### Records supplied

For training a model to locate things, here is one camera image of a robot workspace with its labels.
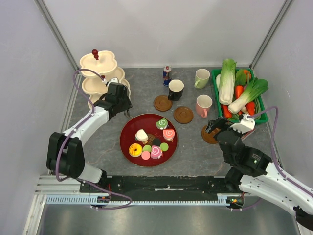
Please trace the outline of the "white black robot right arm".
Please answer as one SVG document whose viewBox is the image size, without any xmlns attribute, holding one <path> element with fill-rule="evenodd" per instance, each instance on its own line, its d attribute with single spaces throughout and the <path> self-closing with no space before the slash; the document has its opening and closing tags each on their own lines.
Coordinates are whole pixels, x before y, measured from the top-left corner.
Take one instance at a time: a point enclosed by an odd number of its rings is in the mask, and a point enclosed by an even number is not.
<svg viewBox="0 0 313 235">
<path fill-rule="evenodd" d="M 288 174 L 274 158 L 243 144 L 242 136 L 254 127 L 255 120 L 248 115 L 243 115 L 237 123 L 219 117 L 206 126 L 205 132 L 219 144 L 224 161 L 231 166 L 224 180 L 225 189 L 231 193 L 239 190 L 269 201 L 312 230 L 312 188 Z"/>
</svg>

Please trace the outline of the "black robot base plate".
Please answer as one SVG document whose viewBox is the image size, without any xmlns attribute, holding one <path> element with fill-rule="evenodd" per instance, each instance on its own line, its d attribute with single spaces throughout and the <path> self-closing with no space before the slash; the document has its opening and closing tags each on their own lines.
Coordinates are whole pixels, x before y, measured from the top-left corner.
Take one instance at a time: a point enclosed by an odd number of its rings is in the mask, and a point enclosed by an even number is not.
<svg viewBox="0 0 313 235">
<path fill-rule="evenodd" d="M 126 194 L 143 191 L 199 191 L 211 194 L 242 194 L 237 190 L 229 190 L 224 182 L 224 176 L 108 176 L 103 185 L 106 190 Z"/>
</svg>

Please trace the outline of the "black sandwich cookie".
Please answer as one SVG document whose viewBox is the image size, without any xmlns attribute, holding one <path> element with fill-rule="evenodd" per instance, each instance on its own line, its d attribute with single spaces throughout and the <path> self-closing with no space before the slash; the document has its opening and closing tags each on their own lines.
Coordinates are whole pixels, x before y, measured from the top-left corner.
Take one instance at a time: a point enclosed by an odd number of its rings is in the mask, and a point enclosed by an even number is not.
<svg viewBox="0 0 313 235">
<path fill-rule="evenodd" d="M 160 140 L 159 138 L 155 138 L 155 139 L 152 141 L 152 145 L 160 146 L 160 145 L 161 145 L 161 140 Z"/>
</svg>

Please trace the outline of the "hot pink swirl roll cake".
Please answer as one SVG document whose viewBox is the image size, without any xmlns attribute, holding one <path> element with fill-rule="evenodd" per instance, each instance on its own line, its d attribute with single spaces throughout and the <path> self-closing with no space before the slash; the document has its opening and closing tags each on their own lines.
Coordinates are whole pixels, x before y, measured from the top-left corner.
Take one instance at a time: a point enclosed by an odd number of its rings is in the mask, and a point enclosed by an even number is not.
<svg viewBox="0 0 313 235">
<path fill-rule="evenodd" d="M 153 145 L 151 149 L 151 158 L 152 159 L 160 159 L 162 156 L 162 149 L 160 146 Z"/>
</svg>

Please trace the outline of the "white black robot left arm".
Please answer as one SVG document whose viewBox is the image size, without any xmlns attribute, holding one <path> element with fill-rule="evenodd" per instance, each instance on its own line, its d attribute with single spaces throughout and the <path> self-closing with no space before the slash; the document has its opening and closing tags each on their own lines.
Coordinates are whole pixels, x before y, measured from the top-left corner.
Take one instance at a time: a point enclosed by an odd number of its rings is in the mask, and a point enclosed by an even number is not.
<svg viewBox="0 0 313 235">
<path fill-rule="evenodd" d="M 96 192 L 105 191 L 108 186 L 106 171 L 86 163 L 83 147 L 101 126 L 118 113 L 128 113 L 130 108 L 132 104 L 128 87 L 110 82 L 107 92 L 77 124 L 62 133 L 54 132 L 50 136 L 47 168 L 73 179 L 89 181 Z"/>
</svg>

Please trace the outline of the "silver metal serving tongs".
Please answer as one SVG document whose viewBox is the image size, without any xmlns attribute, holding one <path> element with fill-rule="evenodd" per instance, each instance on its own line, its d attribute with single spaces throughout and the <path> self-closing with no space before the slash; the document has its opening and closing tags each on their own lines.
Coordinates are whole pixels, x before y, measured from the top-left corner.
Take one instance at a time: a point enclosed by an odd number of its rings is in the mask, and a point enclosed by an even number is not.
<svg viewBox="0 0 313 235">
<path fill-rule="evenodd" d="M 124 115 L 125 115 L 127 118 L 132 118 L 132 116 L 130 115 L 129 109 L 127 109 L 127 110 L 124 111 Z"/>
</svg>

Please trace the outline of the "pink macaron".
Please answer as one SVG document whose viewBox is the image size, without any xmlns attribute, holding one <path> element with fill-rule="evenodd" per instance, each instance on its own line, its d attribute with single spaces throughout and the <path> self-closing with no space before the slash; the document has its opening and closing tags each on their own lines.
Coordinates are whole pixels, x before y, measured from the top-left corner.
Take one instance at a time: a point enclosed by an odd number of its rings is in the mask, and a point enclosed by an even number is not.
<svg viewBox="0 0 313 235">
<path fill-rule="evenodd" d="M 151 158 L 151 152 L 149 152 L 149 151 L 143 151 L 142 153 L 141 153 L 141 157 L 142 157 L 142 159 L 143 160 L 149 160 L 150 158 Z"/>
</svg>

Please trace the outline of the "yellow frosted donut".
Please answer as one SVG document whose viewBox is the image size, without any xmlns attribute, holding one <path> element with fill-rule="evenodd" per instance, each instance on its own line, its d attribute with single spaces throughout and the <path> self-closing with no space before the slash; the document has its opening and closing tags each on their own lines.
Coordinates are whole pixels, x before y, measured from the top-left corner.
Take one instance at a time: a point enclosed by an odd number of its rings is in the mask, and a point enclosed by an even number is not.
<svg viewBox="0 0 313 235">
<path fill-rule="evenodd" d="M 131 144 L 128 150 L 129 154 L 132 157 L 139 157 L 142 154 L 142 151 L 143 151 L 143 148 L 138 143 Z"/>
</svg>

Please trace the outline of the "green macaron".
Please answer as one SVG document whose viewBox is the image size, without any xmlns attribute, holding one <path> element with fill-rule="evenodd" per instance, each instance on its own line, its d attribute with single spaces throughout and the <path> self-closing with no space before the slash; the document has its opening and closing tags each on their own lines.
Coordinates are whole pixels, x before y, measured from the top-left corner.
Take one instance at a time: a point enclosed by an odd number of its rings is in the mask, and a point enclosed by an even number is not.
<svg viewBox="0 0 313 235">
<path fill-rule="evenodd" d="M 169 145 L 165 142 L 160 144 L 160 148 L 163 152 L 166 152 L 169 149 Z"/>
<path fill-rule="evenodd" d="M 143 146 L 143 151 L 148 151 L 148 152 L 151 152 L 152 151 L 152 147 L 150 145 L 144 145 Z"/>
</svg>

######

# Task prompt
Return all the entries word for word, but omit any pictures they contain.

# Answer section
For training a model to locate things, here is one camera image of a robot workspace with its labels.
Please trace the outline of the "white black robot right arm".
Please answer as one SVG document whose viewBox is the image size, without any xmlns attribute, holding one <path> element with fill-rule="evenodd" per instance, each instance on its own line, its d attribute with single spaces throughout and the <path> self-closing with no space before the slash; the document has its opening and closing tags each on their own lines.
Coordinates are whole pixels, x before y, measured from the top-left corner.
Take one instance at a time: a point enclosed by an odd number of its rings is in the mask, and a point enclosed by an even number is not.
<svg viewBox="0 0 313 235">
<path fill-rule="evenodd" d="M 288 174 L 274 158 L 243 144 L 242 136 L 254 127 L 255 120 L 248 115 L 243 115 L 237 123 L 219 117 L 206 126 L 205 132 L 219 144 L 224 161 L 231 166 L 224 180 L 225 189 L 231 193 L 239 190 L 269 201 L 312 230 L 312 188 Z"/>
</svg>

Please trace the outline of the "black robot base plate".
Please answer as one SVG document whose viewBox is the image size, without any xmlns attribute, holding one <path> element with fill-rule="evenodd" per instance, each instance on its own line, its d attribute with single spaces throughout and the <path> self-closing with no space before the slash; the document has its opening and closing tags each on their own lines.
Coordinates are whole pixels, x before y, measured from the top-left corner.
Take one instance at a time: a point enclosed by an odd number of its rings is in the mask, and a point enclosed by an even number is not.
<svg viewBox="0 0 313 235">
<path fill-rule="evenodd" d="M 126 194 L 143 191 L 199 191 L 211 194 L 242 194 L 237 190 L 229 190 L 224 182 L 224 176 L 108 176 L 103 185 L 106 190 Z"/>
</svg>

Please trace the outline of the "black sandwich cookie".
Please answer as one SVG document whose viewBox is the image size, without any xmlns attribute, holding one <path> element with fill-rule="evenodd" per instance, each instance on its own line, its d attribute with single spaces throughout and the <path> self-closing with no space before the slash; the document has its opening and closing tags each on their own lines.
Coordinates are whole pixels, x before y, measured from the top-left corner.
Take one instance at a time: a point enclosed by an odd number of its rings is in the mask, and a point enclosed by an even number is not.
<svg viewBox="0 0 313 235">
<path fill-rule="evenodd" d="M 160 140 L 159 138 L 155 138 L 155 139 L 152 141 L 152 145 L 160 146 L 160 145 L 161 145 L 161 140 Z"/>
</svg>

Please trace the outline of the "hot pink swirl roll cake".
Please answer as one SVG document whose viewBox is the image size, without any xmlns attribute, holding one <path> element with fill-rule="evenodd" per instance, each instance on its own line, its d attribute with single spaces throughout and the <path> self-closing with no space before the slash; the document has its opening and closing tags each on their own lines.
Coordinates are whole pixels, x before y, measured from the top-left corner.
Take one instance at a time: a point enclosed by an odd number of its rings is in the mask, and a point enclosed by an even number is not.
<svg viewBox="0 0 313 235">
<path fill-rule="evenodd" d="M 153 145 L 151 149 L 151 158 L 152 159 L 160 159 L 162 156 L 162 149 L 160 146 Z"/>
</svg>

Please trace the outline of the "white black robot left arm".
Please answer as one SVG document whose viewBox is the image size, without any xmlns attribute, holding one <path> element with fill-rule="evenodd" per instance, each instance on its own line, its d attribute with single spaces throughout and the <path> self-closing with no space before the slash; the document has its opening and closing tags each on their own lines.
Coordinates are whole pixels, x before y, measured from the top-left corner.
Take one instance at a time: a point enclosed by an odd number of its rings is in the mask, and a point enclosed by an even number is not.
<svg viewBox="0 0 313 235">
<path fill-rule="evenodd" d="M 96 192 L 105 191 L 108 186 L 106 171 L 86 163 L 83 147 L 101 126 L 118 113 L 128 113 L 130 108 L 132 104 L 128 87 L 110 82 L 107 92 L 77 124 L 62 133 L 54 132 L 50 136 L 47 168 L 73 179 L 89 181 Z"/>
</svg>

Please trace the outline of the "silver metal serving tongs".
Please answer as one SVG document whose viewBox is the image size, without any xmlns attribute, holding one <path> element with fill-rule="evenodd" per instance, each instance on its own line, its d attribute with single spaces throughout and the <path> self-closing with no space before the slash; the document has its opening and closing tags each on their own lines.
Coordinates are whole pixels, x before y, measured from the top-left corner.
Take one instance at a time: a point enclosed by an odd number of its rings is in the mask, and a point enclosed by an even number is not.
<svg viewBox="0 0 313 235">
<path fill-rule="evenodd" d="M 124 115 L 125 115 L 127 118 L 132 118 L 132 116 L 130 115 L 129 109 L 127 109 L 127 110 L 124 111 Z"/>
</svg>

Please trace the outline of the "pink macaron".
Please answer as one SVG document whose viewBox is the image size, without any xmlns attribute, holding one <path> element with fill-rule="evenodd" per instance, each instance on its own line, its d attribute with single spaces throughout and the <path> self-closing with no space before the slash; the document has its opening and closing tags each on their own lines.
Coordinates are whole pixels, x before y, measured from the top-left corner.
Take one instance at a time: a point enclosed by an odd number of its rings is in the mask, and a point enclosed by an even number is not.
<svg viewBox="0 0 313 235">
<path fill-rule="evenodd" d="M 151 158 L 151 152 L 149 152 L 149 151 L 143 151 L 142 153 L 141 153 L 141 157 L 142 157 L 142 159 L 143 160 L 149 160 L 150 158 Z"/>
</svg>

Please trace the outline of the "yellow frosted donut".
Please answer as one SVG document whose viewBox is the image size, without any xmlns attribute, holding one <path> element with fill-rule="evenodd" per instance, each instance on its own line, its d attribute with single spaces throughout and the <path> self-closing with no space before the slash; the document has its opening and closing tags each on their own lines.
Coordinates are whole pixels, x before y, measured from the top-left corner.
Take one instance at a time: a point enclosed by an odd number of its rings is in the mask, and a point enclosed by an even number is not.
<svg viewBox="0 0 313 235">
<path fill-rule="evenodd" d="M 131 144 L 128 150 L 129 154 L 132 157 L 139 157 L 142 154 L 142 151 L 143 151 L 143 148 L 138 143 Z"/>
</svg>

Please trace the outline of the "green macaron".
Please answer as one SVG document whose viewBox is the image size, without any xmlns attribute, holding one <path> element with fill-rule="evenodd" per instance, each instance on its own line, its d attribute with single spaces throughout and the <path> self-closing with no space before the slash; the document has its opening and closing tags each on their own lines.
Coordinates are whole pixels, x before y, measured from the top-left corner.
Take one instance at a time: a point enclosed by an odd number of its rings is in the mask, and a point enclosed by an even number is not.
<svg viewBox="0 0 313 235">
<path fill-rule="evenodd" d="M 169 145 L 165 142 L 160 144 L 160 148 L 163 152 L 166 152 L 169 149 Z"/>
<path fill-rule="evenodd" d="M 143 146 L 143 151 L 148 151 L 148 152 L 151 152 L 152 151 L 152 147 L 150 145 L 144 145 Z"/>
</svg>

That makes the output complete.